WHAT THE TASK REQUIRES:
Print every line of the material below exactly as it stands, but omit the pictures.

DATA SEGMENT:
____

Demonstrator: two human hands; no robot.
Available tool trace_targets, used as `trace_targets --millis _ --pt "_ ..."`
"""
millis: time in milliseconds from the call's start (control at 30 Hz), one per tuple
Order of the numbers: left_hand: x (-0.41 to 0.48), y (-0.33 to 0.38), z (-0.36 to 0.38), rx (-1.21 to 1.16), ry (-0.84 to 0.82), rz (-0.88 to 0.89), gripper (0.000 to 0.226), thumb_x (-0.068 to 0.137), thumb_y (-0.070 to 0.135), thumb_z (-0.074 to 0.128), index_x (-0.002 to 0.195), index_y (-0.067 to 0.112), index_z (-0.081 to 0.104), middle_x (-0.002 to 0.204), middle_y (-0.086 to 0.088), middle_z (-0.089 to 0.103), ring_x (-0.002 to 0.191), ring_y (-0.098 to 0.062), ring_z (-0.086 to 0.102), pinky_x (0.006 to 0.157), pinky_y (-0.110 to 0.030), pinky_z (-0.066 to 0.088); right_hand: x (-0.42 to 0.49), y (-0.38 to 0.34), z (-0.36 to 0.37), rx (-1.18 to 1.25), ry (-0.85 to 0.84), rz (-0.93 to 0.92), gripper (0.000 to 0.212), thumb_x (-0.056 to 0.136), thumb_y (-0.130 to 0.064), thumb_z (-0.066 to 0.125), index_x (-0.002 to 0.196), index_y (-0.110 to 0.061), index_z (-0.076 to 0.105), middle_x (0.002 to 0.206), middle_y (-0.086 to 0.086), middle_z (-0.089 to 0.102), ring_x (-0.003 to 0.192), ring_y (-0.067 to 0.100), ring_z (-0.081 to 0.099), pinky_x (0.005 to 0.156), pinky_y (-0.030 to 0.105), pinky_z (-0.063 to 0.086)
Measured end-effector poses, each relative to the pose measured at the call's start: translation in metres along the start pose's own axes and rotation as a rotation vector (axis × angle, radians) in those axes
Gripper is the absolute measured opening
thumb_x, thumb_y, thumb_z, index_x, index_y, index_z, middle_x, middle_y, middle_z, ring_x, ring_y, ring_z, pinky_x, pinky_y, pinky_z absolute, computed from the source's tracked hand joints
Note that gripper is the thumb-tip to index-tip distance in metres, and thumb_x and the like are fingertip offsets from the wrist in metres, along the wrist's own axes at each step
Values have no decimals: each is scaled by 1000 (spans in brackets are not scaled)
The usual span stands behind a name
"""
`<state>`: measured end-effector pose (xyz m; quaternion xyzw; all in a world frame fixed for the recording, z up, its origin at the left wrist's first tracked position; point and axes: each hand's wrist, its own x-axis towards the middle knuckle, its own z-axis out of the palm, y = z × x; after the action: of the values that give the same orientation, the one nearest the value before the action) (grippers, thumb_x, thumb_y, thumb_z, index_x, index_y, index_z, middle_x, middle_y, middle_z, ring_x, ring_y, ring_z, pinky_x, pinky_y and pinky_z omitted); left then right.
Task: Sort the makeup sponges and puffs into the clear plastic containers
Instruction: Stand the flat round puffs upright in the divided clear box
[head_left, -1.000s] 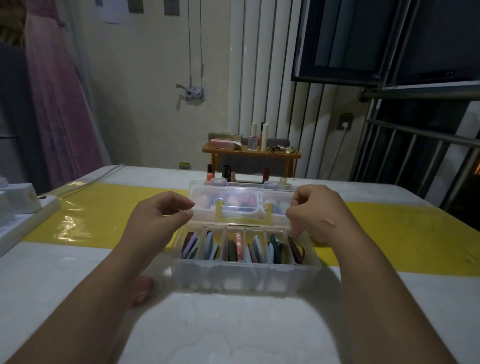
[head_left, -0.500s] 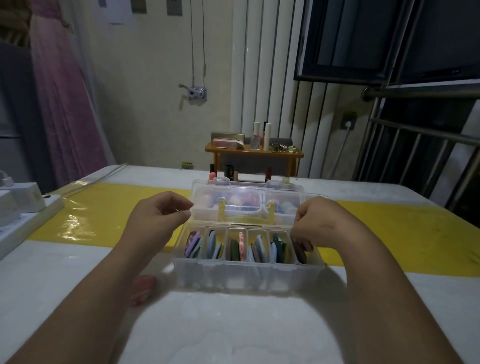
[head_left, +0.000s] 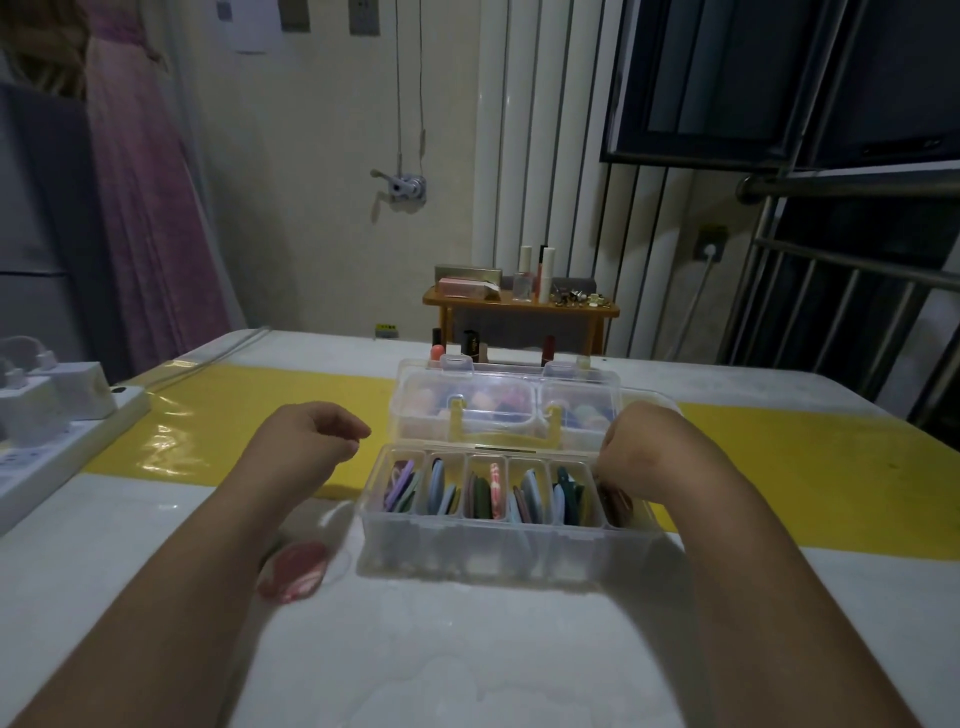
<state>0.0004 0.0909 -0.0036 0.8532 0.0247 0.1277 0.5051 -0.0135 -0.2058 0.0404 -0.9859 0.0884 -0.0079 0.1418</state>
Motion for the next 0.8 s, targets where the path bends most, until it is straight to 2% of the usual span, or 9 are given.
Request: trace_targets --millis 67,200,267,367,533,633,700,767,800 --pt "0 -1 -3 73 -42 -29 16 88 0 65 86 14 74 65 3 59 56 -11 48 49 -24 32 0 -2 0 42 58 -15 11 80 -9 56 72 -11 62 71 4 60 65 17 55 57 24 44" --pt "0 2 -4 154 -58 -22 14 87 3 67 86 15 73 66 5 60 52 -8 46 47 -22 33 -5 -15 6 173 168 -118 13 84 -14 59 81 -19 70 77 2 66 75 18 62 74 35 57" --pt "0 4 -5 173 -59 -8 14 88 4 66 84 16 73 68 5 62 53 -8 48 48 -22 34 -10 -23 16 264 161 -199 13 89 -17 58 84 -22 69 80 0 66 77 15 61 75 35 57" --pt "2 8 -8 210 -72 -7 16 86 5 67 79 19 73 78 -2 70 67 -18 60 56 -25 42 -15 -35 32 313 112 -329 12 93 -21 59 96 -24 70 89 -3 65 83 13 60 80 33 57" --pt "-4 15 -17 460 -155 -14 17 85 7 67 77 21 73 76 -1 70 66 -15 59 59 -24 45 -17 -42 43 286 133 -433 15 93 -26 60 104 -28 69 94 -7 64 83 8 59 79 31 57" --pt "-8 10 -26 692 -188 -37 20 84 14 67 74 32 68 92 5 71 83 -14 62 72 -25 49 -16 -43 45 273 133 -453 16 93 -27 60 105 -29 70 93 -8 64 81 8 60 79 32 58" --pt "-16 11 -31 872 -221 -80 6 84 33 71 90 30 72 104 5 69 92 -16 60 81 -26 49 -15 -44 46 259 144 -466 17 93 -28 59 105 -29 70 96 -7 65 83 9 61 81 35 59" --pt "-25 10 -33 1000 -301 -148 41 83 53 70 116 29 69 119 4 65 107 -19 59 89 -28 49 -15 -44 47 253 147 -480 18 92 -29 59 106 -29 71 99 -7 65 85 10 61 82 37 59" --pt "-31 12 -33 1023 -351 -178 53 81 58 69 126 31 63 124 4 63 110 -19 59 86 -27 49 -14 -44 47 255 144 -481 19 93 -30 59 107 -29 71 99 -7 65 86 10 61 83 37 59"
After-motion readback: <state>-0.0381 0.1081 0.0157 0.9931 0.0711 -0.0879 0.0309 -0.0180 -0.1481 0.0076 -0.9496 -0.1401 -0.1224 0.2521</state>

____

RESULT OF THIS EXERCISE:
Demonstrator: two human hands; no robot.
Available tool trace_targets, used as `trace_targets --millis _ --pt "_ ..."`
"""
millis: time in milliseconds from the call's start (control at 30 Hz), one per tuple
Order of the numbers: left_hand: x (-0.41 to 0.48), y (-0.33 to 0.38), z (-0.36 to 0.38), rx (-1.21 to 1.16), ry (-0.84 to 0.82), rz (-0.88 to 0.89), gripper (0.000 to 0.226), thumb_x (-0.068 to 0.137), thumb_y (-0.070 to 0.135), thumb_z (-0.074 to 0.128), index_x (-0.002 to 0.195), index_y (-0.067 to 0.112), index_z (-0.081 to 0.104), middle_x (-0.002 to 0.204), middle_y (-0.086 to 0.088), middle_z (-0.089 to 0.103), ring_x (-0.002 to 0.191), ring_y (-0.098 to 0.062), ring_z (-0.086 to 0.102), pinky_x (0.006 to 0.157), pinky_y (-0.110 to 0.030), pinky_z (-0.066 to 0.088); right_hand: x (-0.42 to 0.49), y (-0.38 to 0.34), z (-0.36 to 0.37), rx (-1.18 to 1.25), ry (-0.85 to 0.84), rz (-0.93 to 0.92), gripper (0.000 to 0.212), thumb_x (-0.056 to 0.136), thumb_y (-0.130 to 0.064), thumb_z (-0.066 to 0.125), index_x (-0.002 to 0.196), index_y (-0.110 to 0.061), index_z (-0.076 to 0.105), middle_x (0.002 to 0.206), middle_y (-0.086 to 0.086), middle_z (-0.089 to 0.102), ring_x (-0.003 to 0.192), ring_y (-0.067 to 0.100), ring_z (-0.081 to 0.099), pinky_x (0.005 to 0.156), pinky_y (-0.030 to 0.105), pinky_z (-0.063 to 0.086)
Measured end-effector poses, each relative to the pose measured at the call's start: translation in metres along the start pose's own axes and rotation as a rotation vector (axis × angle, radians) in those axes
Gripper is the absolute measured opening
thumb_x, thumb_y, thumb_z, index_x, index_y, index_z, middle_x, middle_y, middle_z, ring_x, ring_y, ring_z, pinky_x, pinky_y, pinky_z absolute, computed from the source's tracked hand joints
Note that gripper is the thumb-tip to index-tip distance in metres, and thumb_x and the like are fingertip offsets from the wrist in metres, along the wrist's own axes at each step
Values have no decimals: each is scaled by 1000 (spans in brackets are not scaled)
The usual span stands behind a name
"""
`<state>`: measured end-effector pose (xyz m; quaternion xyzw; all in a world frame fixed for the recording, z up, its origin at the left wrist's first tracked position; point and axes: each hand's wrist, its own x-axis towards the middle knuckle, its own z-axis out of the palm, y = z × x; after the action: of the values that give the same orientation, the one nearest the value before the action) (grippers, thumb_x, thumb_y, thumb_z, index_x, index_y, index_z, middle_x, middle_y, middle_z, ring_x, ring_y, ring_z, pinky_x, pinky_y and pinky_z omitted); left then right.
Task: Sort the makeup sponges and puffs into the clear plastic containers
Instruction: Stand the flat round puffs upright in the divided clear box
[head_left, -1.000s] 
[head_left, -0.500s] 
[head_left, +0.000s] 
<state>0.0004 0.0909 -0.0036 0.8532 0.0247 0.1277 0.5051 -0.0135 -0.2058 0.0404 -0.9859 0.0884 -0.0079 0.1418</state>
Motion for the next 0.8 s, targets where the path bends most, until it is straight to 2% of the usual span, or 9 are given.
Request: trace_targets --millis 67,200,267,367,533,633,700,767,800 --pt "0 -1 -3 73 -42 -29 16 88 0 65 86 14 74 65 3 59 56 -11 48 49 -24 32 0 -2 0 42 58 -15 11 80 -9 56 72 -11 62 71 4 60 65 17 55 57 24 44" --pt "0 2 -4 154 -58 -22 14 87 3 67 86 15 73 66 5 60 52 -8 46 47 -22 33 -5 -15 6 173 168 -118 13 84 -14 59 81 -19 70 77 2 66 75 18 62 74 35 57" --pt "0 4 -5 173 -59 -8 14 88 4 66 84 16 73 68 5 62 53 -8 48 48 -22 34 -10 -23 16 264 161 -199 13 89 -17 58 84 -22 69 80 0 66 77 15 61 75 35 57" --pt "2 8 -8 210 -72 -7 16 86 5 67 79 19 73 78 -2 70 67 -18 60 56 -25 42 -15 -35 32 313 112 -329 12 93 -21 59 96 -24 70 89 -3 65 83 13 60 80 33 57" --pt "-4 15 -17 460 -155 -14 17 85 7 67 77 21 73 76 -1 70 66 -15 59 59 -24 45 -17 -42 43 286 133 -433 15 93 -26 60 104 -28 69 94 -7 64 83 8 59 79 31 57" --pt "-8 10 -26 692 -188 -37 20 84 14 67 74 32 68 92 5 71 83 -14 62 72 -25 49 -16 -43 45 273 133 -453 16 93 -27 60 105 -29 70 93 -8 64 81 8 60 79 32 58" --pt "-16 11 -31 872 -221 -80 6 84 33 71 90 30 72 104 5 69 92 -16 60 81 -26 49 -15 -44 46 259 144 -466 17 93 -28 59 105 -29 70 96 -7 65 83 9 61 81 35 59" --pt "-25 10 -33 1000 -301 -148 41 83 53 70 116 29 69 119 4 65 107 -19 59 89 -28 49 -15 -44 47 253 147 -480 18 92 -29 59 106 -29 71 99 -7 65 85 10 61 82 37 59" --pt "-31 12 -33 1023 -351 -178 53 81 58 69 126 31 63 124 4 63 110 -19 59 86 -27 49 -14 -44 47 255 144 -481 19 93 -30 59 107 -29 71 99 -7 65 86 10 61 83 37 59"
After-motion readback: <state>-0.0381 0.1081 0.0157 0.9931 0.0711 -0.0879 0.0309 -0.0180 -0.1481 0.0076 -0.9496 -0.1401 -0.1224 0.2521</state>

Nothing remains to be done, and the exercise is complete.